» Assignment
In the material below, find the line that contains "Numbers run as" and the line that contains "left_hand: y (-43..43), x", then write out exactly those two lines and everything between them.

» Stored data
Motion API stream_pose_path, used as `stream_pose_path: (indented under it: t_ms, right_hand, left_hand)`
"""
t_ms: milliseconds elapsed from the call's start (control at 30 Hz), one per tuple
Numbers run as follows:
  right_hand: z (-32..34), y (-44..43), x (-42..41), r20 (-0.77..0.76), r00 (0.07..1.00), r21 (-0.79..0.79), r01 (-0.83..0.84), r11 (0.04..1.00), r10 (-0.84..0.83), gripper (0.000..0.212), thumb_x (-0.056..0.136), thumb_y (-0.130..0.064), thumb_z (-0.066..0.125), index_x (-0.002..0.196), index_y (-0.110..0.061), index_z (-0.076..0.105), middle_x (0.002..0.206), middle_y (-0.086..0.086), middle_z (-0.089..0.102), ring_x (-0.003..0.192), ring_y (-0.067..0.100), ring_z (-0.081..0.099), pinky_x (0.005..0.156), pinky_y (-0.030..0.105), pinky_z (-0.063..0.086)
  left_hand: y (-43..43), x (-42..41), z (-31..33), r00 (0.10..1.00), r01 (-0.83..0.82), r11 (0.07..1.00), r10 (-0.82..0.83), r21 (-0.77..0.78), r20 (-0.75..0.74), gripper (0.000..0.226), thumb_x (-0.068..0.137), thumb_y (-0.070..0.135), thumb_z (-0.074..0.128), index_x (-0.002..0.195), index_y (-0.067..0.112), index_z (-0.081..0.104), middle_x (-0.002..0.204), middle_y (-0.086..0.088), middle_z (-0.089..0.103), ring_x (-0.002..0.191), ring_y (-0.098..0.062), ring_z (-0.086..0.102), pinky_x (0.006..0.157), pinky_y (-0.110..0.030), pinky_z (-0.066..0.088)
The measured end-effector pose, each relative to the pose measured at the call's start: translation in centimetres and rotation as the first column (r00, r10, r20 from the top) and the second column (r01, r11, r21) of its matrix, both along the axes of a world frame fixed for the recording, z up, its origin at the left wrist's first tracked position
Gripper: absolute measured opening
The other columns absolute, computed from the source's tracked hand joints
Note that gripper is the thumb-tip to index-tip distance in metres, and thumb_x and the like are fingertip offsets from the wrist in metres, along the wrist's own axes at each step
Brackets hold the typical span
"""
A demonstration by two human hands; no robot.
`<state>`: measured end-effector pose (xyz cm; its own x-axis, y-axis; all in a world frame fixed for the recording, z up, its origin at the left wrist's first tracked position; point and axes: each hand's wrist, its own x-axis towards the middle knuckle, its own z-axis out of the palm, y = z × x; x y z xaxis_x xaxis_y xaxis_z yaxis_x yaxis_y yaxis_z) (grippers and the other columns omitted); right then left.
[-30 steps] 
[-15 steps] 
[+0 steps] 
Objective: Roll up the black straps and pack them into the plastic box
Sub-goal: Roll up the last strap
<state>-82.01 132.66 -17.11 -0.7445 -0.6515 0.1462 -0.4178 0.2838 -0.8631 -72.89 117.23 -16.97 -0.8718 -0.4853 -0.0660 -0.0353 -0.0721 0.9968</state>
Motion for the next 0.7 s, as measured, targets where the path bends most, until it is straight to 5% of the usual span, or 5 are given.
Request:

» Solution
Numbers run as follows:
  right_hand: z (-32..34), y (-44..43), x (-42..41), r20 (-0.77..0.76), r00 (0.07..1.00), r21 (-0.79..0.79), r01 (-0.83..0.84), r11 (0.04..1.00), r10 (-0.84..0.83), gripper (0.000..0.212), thumb_x (-0.056..0.136), thumb_y (-0.130..0.064), thumb_z (-0.066..0.125), index_x (-0.002..0.196), index_y (-0.110..0.061), index_z (-0.076..0.105), middle_x (0.002..0.206), middle_y (-0.086..0.086), middle_z (-0.089..0.102), ring_x (-0.003..0.192), ring_y (-0.067..0.100), ring_z (-0.081..0.099), pinky_x (0.005..0.156), pinky_y (-0.030..0.105), pinky_z (-0.063..0.086)
  left_hand: y (-43..43), x (-42..41), z (-31..33), r00 (0.10..1.00), r01 (-0.83..0.82), r11 (0.07..1.00), r10 (-0.82..0.83), r21 (-0.77..0.78), r20 (-0.75..0.74), gripper (0.000..0.226), thumb_x (-0.068..0.137), thumb_y (-0.070..0.135), thumb_z (-0.074..0.128), index_x (-0.002..0.195), index_y (-0.067..0.112), index_z (-0.081..0.104), middle_x (-0.002..0.204), middle_y (-0.086..0.088), middle_z (-0.089..0.103), ring_x (-0.002..0.191), ring_y (-0.098..0.062), ring_z (-0.086..0.102), pinky_x (0.006..0.157), pinky_y (-0.110..0.030), pinky_z (-0.066..0.088)

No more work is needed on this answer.